# Task directions
Search the data below for the string "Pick" and copy all lines where it shows up.

..............................

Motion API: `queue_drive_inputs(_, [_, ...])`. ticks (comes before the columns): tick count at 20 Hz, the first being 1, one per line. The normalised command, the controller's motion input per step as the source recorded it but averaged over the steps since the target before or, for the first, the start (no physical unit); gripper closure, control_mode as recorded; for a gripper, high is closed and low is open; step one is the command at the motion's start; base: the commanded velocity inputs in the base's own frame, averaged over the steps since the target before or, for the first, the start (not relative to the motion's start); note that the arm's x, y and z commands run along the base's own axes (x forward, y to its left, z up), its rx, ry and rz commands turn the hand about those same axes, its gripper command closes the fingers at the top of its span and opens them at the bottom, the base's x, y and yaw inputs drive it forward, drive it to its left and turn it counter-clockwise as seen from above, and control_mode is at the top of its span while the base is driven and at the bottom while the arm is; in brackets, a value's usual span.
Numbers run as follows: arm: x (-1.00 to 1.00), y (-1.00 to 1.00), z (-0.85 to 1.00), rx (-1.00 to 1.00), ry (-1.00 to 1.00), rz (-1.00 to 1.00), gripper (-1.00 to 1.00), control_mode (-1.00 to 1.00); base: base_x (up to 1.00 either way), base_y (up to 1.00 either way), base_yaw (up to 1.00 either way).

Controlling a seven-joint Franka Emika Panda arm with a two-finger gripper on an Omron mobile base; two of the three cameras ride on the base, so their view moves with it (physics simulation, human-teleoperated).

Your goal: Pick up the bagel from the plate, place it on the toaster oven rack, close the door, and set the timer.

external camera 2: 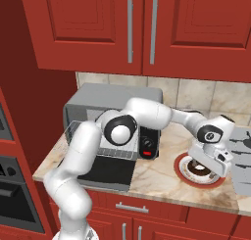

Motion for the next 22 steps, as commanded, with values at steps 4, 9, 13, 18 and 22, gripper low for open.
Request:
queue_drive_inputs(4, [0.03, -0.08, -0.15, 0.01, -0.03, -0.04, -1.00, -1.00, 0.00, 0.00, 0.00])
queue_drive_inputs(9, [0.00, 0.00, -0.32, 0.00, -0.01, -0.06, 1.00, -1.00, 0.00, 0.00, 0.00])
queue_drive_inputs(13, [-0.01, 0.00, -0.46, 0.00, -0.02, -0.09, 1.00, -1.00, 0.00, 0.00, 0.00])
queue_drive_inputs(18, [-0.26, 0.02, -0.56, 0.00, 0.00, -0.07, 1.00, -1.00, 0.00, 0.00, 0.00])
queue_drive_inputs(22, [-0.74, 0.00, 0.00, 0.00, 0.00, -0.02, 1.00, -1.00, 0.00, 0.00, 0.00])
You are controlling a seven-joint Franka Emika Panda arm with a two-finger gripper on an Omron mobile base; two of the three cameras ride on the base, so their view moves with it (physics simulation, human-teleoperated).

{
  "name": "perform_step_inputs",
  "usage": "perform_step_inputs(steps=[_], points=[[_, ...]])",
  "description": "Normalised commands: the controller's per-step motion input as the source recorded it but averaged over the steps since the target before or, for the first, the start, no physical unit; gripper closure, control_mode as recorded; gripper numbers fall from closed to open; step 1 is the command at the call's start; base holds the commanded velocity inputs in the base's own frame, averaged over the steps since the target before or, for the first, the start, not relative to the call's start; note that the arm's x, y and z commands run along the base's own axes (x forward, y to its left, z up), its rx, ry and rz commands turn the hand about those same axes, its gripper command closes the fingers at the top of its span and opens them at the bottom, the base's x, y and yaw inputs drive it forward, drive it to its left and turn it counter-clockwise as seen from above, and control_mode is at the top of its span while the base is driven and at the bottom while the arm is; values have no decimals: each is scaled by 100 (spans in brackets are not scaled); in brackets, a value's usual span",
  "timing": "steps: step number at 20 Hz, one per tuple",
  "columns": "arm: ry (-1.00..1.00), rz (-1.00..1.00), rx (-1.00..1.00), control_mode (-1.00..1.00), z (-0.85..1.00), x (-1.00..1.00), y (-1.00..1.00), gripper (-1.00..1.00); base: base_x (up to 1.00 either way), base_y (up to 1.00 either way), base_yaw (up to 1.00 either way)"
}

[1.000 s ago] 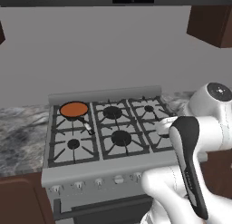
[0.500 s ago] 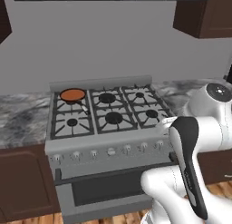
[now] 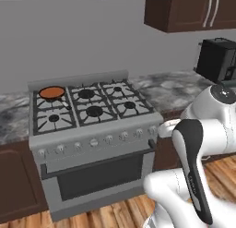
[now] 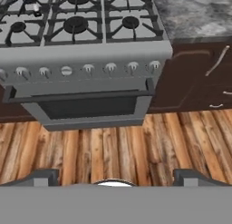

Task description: Retrieve the steak from the fridge and place it on the saucepan with marinade on the stove.

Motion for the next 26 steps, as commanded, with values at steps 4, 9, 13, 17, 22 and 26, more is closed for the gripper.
perform_step_inputs(steps=[4, 9, 13, 17, 22, 26], points=[[0, 0, 0, 100, 0, 0, 0, -100, 0, -4, -58], [0, 0, 0, 100, 0, 0, 0, -100, 0, 0, -66], [0, 0, 0, 100, 0, 0, 0, -100, 0, 0, -74], [0, 0, 0, 100, 0, 0, 0, -100, 0, 0, -72], [0, 0, 0, 100, 0, 0, 0, -100, 7, 0, -64], [0, 0, 0, 100, 0, 0, 0, -100, 56, 0, -35]])
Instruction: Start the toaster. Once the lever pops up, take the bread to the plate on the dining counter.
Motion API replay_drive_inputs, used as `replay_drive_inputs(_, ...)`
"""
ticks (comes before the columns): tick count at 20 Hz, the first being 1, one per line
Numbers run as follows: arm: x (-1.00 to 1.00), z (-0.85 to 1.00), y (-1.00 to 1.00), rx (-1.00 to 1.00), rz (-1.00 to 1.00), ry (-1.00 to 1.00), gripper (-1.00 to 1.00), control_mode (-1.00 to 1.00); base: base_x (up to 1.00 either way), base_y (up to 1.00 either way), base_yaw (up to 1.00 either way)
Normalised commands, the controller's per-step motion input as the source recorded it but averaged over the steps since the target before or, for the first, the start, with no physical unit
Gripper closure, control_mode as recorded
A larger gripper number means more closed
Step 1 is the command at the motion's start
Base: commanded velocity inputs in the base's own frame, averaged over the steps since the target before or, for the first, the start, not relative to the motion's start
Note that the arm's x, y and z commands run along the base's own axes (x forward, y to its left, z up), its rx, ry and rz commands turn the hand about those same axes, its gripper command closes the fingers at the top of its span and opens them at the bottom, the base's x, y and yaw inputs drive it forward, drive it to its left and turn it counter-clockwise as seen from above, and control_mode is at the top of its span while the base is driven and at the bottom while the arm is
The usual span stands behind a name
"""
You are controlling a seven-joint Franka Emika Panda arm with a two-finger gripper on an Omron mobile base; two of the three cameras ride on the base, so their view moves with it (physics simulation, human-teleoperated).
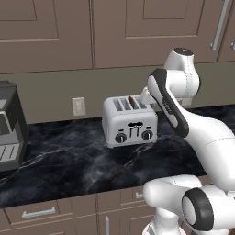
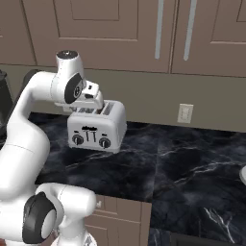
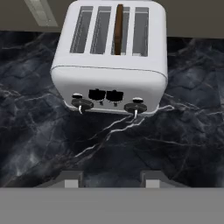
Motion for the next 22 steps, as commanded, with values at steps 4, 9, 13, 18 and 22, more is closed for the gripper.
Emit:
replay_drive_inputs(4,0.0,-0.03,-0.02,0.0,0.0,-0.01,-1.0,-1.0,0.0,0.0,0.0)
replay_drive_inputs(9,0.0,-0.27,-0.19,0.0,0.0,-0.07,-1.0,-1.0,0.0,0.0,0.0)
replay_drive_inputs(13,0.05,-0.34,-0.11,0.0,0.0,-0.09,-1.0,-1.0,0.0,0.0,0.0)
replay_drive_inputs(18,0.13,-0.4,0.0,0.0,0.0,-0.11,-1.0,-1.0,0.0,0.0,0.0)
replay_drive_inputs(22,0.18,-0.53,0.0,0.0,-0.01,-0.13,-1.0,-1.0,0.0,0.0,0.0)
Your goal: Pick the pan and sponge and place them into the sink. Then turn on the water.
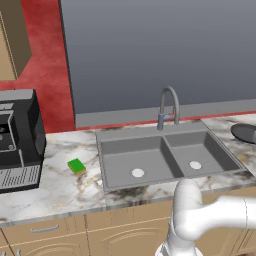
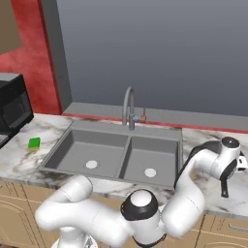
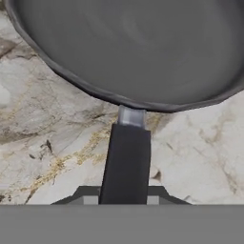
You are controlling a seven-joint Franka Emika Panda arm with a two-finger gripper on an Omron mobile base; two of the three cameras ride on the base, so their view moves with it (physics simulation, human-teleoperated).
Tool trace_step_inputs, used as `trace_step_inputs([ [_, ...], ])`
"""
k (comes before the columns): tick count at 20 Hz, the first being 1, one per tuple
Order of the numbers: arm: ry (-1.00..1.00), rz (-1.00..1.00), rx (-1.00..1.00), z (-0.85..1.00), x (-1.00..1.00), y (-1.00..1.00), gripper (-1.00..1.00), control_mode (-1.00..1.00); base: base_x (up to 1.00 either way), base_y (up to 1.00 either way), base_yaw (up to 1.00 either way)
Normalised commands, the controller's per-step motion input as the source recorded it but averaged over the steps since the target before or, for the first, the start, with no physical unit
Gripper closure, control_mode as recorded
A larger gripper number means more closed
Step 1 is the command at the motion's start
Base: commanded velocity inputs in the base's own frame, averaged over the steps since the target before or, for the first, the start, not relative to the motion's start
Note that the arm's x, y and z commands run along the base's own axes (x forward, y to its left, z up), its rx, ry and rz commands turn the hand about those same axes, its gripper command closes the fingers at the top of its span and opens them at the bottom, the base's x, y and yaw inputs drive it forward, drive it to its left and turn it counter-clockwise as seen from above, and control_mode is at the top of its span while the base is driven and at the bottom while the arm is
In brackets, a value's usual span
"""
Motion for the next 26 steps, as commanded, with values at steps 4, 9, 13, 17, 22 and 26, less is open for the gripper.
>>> trace_step_inputs([
  [4, 0.00, 0.02, -0.02, 0.00, -0.16, 0.36, 1.00, -1.00, 0.00, 0.00, 0.00],
  [9, -0.01, 0.04, -0.05, 0.00, -0.25, 0.57, 1.00, -1.00, 0.00, 0.00, 0.00],
  [13, -0.01, 0.05, -0.05, 0.00, -0.24, 0.68, 1.00, -1.00, 0.00, 0.00, 0.00],
  [17, 0.00, 0.06, -0.07, 0.00, -0.16, 0.71, 1.00, -1.00, 0.00, 0.00, 0.00],
  [22, 0.00, 0.08, -0.10, 0.00, -0.10, 0.77, 1.00, -1.00, 0.00, 0.00, 0.00],
  [26, 0.00, 0.09, -0.12, 0.00, -0.04, 0.75, 1.00, -1.00, 0.00, 0.00, 0.00],
])
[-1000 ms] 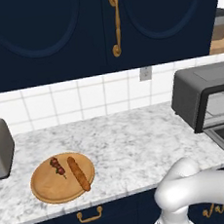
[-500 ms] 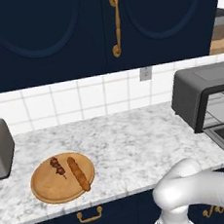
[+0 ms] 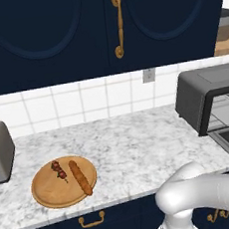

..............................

# Exercise response
Your goal: Pick up the bagel from the plate, place it on the toaster oven rack, close the door, and set the timer.
Your goal: Pick the pan and sponge and place them into the sink. Then turn on the water.

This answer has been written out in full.